Serhan spent part of her summer working with cheetahs in South Africa.

Student savours summer with cheetahs

There are few things more mesmerizing in life than to see a cheetah take off at a dash, the drops of black dotting its golden fur blurring together as it races before your eyes.

Or at least that’s what Raelyn Serhan remembers most about her time with the animals, which she spent two weeks helping to care for in South Africa as part of an educational volunteer program called Loop Abroad.

“They have what they call the FeraCare Raceway, and it’s a fenced-in track with a lure that the animals chase,” she said, noting that the creatures can reach nearly 100 km/h in under three seconds. “It doesn’t quite go up to the cheetah’s full speed, but you get to see them sprint around. It was really cool. It was a couple seconds and they were already around this big track and back again.”
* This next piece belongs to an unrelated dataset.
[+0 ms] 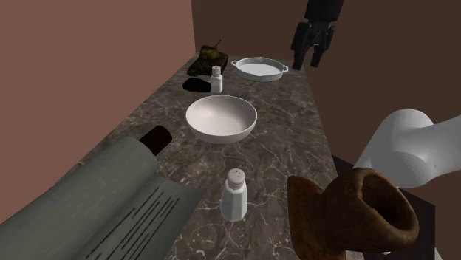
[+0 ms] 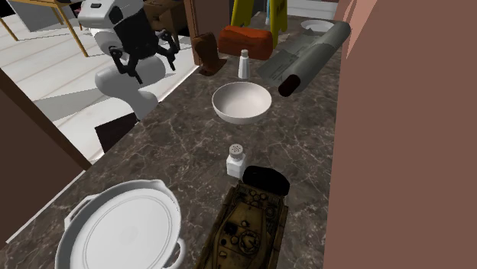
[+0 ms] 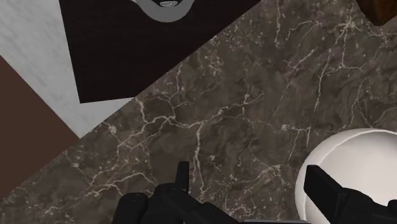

Serhan is a second-year animal biosciences student in the University of Saskatchewan’s College of Agriculture and Bioresources. Despite the Loop program dovetailing nicely with her degree, she said she was initially drawn to it not because of academia but simply on account of her innate love of animals.

She wasn’t even studying animal biosciences when she first heard of Loop, in fact, but was instead taking commerce courses at the Edwards School of Business.

“I grew up on a farm, and animals have always been a key part of my life,” she said. “I have always considered vet med as a potential career path. After my first term at the U of S in 2015, I decided to follow my heart and changed my educational journey for the following school year.”

Though her time in South Africa was not officially related to academia, Serhan said the program was modelled so as to provide instructional opportunities—including daily time in classrooms—as often as possible.

“The program I went with is a college veterinary program out of the United States,” Serhan said. “It makes it so much more interesting, because you learn about cheetahs’ anatomy and everything associated with their conservation and health in South Africa. It’s not just going there and volunteering; you’re also learning about the animals, too.”

The result, she said, was a clearer understanding of large cats she would otherwise have no hands-on training with, as well as a better appreciation for the technological and educational opportunities available at Canadian institutions like the U of S.

“It gives you a better understanding of how things work across the world, and how lucky we are and how advanced medical technology is here,” she said. “There you’re just working with the basics, whatever you have on-hand, if there is an emergency. Here there’s so much more. It’s a totally different game.”

Her time half a world away is one that Serhan will never forget, and one that she heartily recommends to anyone else considering new paths in their educational experience.

“Just do it,” she said. “You think it’s going to be the trip of a lifetime when you go, but it’s exceeded all expectation. This experience is one that I wouldn’t trade for anything.

“Being able to travel across the world and work with such majestic animals, and witness the care and effort that the staff puts into the wellbeing of each and every cheetah, is unexplainable. They take great pride and care in their work and are striving to save the cheetah species and genetics.”